64560-65-2Relevant academic research and scientific papers
Cooperativity between Metal Ions in the Cleavage of Phosphate Diesters and RNA by Dinuclear Zn(II) Catalysts
Iranzo, Olga,Elmer, Terry,Richard, John P.,Morrow, Janet R.
, p. 7737 - 7746 (2003)
A series of ligands containing linked 1,4,7-triazacyclononane macrocycles are studied for the preparation of dinuclear Zn(II) complexes including 1,3-bis(1,4,7-triazacyclonon-1-yl)-2-hydroxypropane (L2OH), 1,5-bis(1,4,7-triazacyclonon-1-yl)pentane (L3), 2,9-bis(1-methyl-1,4,7-triazacyclonon-1-yl)-1,10-phenanthroline (L4), and α,α′-bis(1,4,7-triazacyclonon-1-yl)-m-xylene (L5). The titration of these ligands with Zn(NO3)2 was monitored by 1H NMR. Each ligand was found to bind two Zn(II) ions with a very high affinity at near neutral pH under conditions of millimolar ligand and 2 equiv of Zn(NO3)2. In contrast, a stable mononuclear complex was formed in solutions containing 5.0 mM L20H and 1 equiv of Zn(NO 3)2. 1H and 13C NMR spectral data are consistent with formation of a highly symmetric mononuclear complex Zn(L2OH) in which a Zn(II) ion is sandwiched between two triazacyclononane units. The second-order rate constant kZn for the cleavage of 2-hydroxypropyl-4-nitrophenyl phosphate (HPNP) at pH 7.6 and 25 °C catalyzed by Zn2(L2O) is 120-fold larger than that for the reaction catalyzed by the closely related mononuclear complex Zn(L1) (L1 = 1,4,7-triazacyclononane). By comparison, the observation that the values of kZn determined under similar reaction conditions for cleavage of HPNP catalyzed by the other Zn(II) dinuclear complexes are only 3-5-fold larger than values of kZn for catalysis by Zn(L1) provides strong evidence that the two Zn(II) cations in Zn2(L2O) act cooperatively in the stabilization of the transition state for cleavage of HPNP. The extent of cleavage of an oligoribonucleotide by Zn(L1), Zn2(L5), and Zn2(L2O) at pH 7.5 and 37 °C after 24 h incubation is 4,10, and 90%. The rationale for the observed differences in catalytic activity of these dinuclear Zn(II) complexes is discussed in terms of the mechanism of RNA cleavage and the structure and speciation of these complexes in solution.
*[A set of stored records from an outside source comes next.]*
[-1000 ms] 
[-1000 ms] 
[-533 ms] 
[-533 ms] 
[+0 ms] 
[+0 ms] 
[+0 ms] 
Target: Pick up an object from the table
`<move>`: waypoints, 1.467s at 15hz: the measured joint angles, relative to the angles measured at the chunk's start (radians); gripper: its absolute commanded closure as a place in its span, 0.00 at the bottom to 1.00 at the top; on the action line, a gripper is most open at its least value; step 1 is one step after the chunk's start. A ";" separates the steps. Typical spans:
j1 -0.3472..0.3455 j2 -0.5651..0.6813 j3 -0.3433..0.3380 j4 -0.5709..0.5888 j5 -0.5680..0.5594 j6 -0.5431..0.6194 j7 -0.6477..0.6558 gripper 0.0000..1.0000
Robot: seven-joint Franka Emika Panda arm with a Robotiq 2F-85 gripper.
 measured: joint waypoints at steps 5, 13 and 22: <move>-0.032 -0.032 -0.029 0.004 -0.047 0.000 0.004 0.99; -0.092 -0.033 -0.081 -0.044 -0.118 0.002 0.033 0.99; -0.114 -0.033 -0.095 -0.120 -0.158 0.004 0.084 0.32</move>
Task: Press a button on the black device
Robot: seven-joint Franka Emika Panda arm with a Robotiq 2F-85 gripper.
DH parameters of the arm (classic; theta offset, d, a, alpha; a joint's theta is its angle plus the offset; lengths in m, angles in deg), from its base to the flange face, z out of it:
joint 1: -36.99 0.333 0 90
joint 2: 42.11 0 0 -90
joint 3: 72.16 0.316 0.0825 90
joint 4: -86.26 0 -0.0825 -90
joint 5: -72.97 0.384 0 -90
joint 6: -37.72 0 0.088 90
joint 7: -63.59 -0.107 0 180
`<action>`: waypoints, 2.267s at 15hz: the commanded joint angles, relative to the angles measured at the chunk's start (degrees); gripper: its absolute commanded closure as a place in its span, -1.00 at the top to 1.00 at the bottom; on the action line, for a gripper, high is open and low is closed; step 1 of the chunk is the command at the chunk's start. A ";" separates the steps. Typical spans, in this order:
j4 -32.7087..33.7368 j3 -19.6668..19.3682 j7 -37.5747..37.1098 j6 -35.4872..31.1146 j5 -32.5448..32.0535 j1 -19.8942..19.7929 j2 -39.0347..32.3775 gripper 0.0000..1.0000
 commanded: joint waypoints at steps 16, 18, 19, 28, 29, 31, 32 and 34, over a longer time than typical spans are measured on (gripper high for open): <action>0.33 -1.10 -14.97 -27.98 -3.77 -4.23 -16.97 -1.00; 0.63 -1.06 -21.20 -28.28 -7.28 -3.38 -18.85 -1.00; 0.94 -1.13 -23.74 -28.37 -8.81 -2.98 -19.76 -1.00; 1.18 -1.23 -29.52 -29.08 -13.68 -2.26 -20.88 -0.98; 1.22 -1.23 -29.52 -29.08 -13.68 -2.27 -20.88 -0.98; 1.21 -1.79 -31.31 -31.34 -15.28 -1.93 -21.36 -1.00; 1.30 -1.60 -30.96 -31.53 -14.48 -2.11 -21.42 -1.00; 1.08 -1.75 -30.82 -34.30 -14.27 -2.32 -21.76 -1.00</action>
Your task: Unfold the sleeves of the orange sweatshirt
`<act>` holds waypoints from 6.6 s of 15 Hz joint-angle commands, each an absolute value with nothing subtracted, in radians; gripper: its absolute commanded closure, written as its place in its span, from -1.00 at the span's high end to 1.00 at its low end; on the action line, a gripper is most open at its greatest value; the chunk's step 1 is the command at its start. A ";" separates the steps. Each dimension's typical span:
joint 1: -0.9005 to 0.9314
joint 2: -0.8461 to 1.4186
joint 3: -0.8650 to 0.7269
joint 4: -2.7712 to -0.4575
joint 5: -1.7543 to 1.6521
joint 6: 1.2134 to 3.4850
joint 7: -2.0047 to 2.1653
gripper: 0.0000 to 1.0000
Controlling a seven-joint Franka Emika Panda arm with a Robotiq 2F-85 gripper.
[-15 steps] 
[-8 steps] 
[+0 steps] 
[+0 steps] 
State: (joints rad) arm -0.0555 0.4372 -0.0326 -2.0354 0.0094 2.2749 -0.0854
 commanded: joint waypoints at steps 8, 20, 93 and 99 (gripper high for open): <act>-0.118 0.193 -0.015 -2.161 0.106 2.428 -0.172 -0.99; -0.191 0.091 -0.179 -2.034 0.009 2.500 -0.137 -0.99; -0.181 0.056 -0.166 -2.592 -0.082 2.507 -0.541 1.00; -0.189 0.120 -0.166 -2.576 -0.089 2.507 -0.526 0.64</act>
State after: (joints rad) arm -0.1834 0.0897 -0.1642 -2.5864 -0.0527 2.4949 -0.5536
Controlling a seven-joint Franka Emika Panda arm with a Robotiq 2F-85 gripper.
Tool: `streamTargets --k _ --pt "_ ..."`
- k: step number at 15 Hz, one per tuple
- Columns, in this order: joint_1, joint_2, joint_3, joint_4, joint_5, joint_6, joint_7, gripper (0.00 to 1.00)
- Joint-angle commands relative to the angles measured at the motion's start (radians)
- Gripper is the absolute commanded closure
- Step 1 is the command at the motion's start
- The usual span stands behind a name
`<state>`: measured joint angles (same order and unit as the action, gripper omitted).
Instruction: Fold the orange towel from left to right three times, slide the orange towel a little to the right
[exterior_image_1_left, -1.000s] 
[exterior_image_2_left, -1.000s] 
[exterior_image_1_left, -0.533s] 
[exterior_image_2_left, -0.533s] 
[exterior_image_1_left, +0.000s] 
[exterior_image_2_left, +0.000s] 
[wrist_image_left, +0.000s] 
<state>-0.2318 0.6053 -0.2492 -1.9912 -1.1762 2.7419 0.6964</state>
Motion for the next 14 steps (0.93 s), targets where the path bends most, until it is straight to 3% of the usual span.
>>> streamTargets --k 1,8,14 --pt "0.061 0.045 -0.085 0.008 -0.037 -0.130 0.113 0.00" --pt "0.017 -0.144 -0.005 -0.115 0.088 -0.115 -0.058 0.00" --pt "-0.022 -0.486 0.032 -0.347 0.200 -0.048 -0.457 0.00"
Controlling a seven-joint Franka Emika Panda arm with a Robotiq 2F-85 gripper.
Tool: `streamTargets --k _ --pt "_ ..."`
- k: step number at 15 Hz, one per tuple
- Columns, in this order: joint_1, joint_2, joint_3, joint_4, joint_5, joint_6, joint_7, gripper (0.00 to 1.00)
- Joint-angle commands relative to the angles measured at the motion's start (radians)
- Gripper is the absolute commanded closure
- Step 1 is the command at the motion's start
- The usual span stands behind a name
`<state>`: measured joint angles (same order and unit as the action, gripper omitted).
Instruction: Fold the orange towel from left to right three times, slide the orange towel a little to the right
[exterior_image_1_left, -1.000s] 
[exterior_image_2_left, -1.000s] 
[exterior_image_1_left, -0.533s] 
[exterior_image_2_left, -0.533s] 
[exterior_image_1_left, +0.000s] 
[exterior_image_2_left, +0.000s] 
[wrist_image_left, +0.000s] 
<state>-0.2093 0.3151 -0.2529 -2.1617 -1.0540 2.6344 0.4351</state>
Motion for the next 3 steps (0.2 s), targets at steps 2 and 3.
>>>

Catalytic transesterification and hydrolysis of RNA by zinc(II) complexes
Shelton, Valerie M.,Morrow, Janet R.
, p. 4295 - 4299 (2008/10/08)
The pseudo-first-order rate constants (kobs) for transesterification of adenylyl-3′,5′-uridine 3′-monophosphate (ApUp) by Zn-([9]aneN3)2+ (1), Zn([12]aneN3)2+ (2), or Zn(cyclam)2+ (3) in water at 64°C, pH = 7.6, follow the order 1 ≈ 2 > 3 ([9]aneN3 = 1,4,7-triazacyclononane, [12]aneN3 = 1,5,9-triazacyclododecane, cyclam = 1,4,8,11-tetraazacyclotetradecane). Catalytic behavior is observed for transesterification of ApUp by 1; five turnovers of 1 were observed with no decrease in rate under conditions of excess ApUp. The pH-rate profile for the transesterification of ApUp by 1 is consistent with Zn([9]aneN3)(OH)+ or its kinetic equivalent being the active catalyst. Transesterification of ApUp by 1 is inhibited at concentrations of 1 greater than 3.29 × 10-4 M, where higher order complexes between 1 and ApUp may form. Consistent with these results, studies by Job's method indicate that a 1:1 complex between 1 and ApUp is the most reactive species. At 64°C and pH = 7.6, 1 catalyzes the hydrolysis of 2′,3′-cAMP less rapidly than 1 catalyzes the transesterification of ApUp.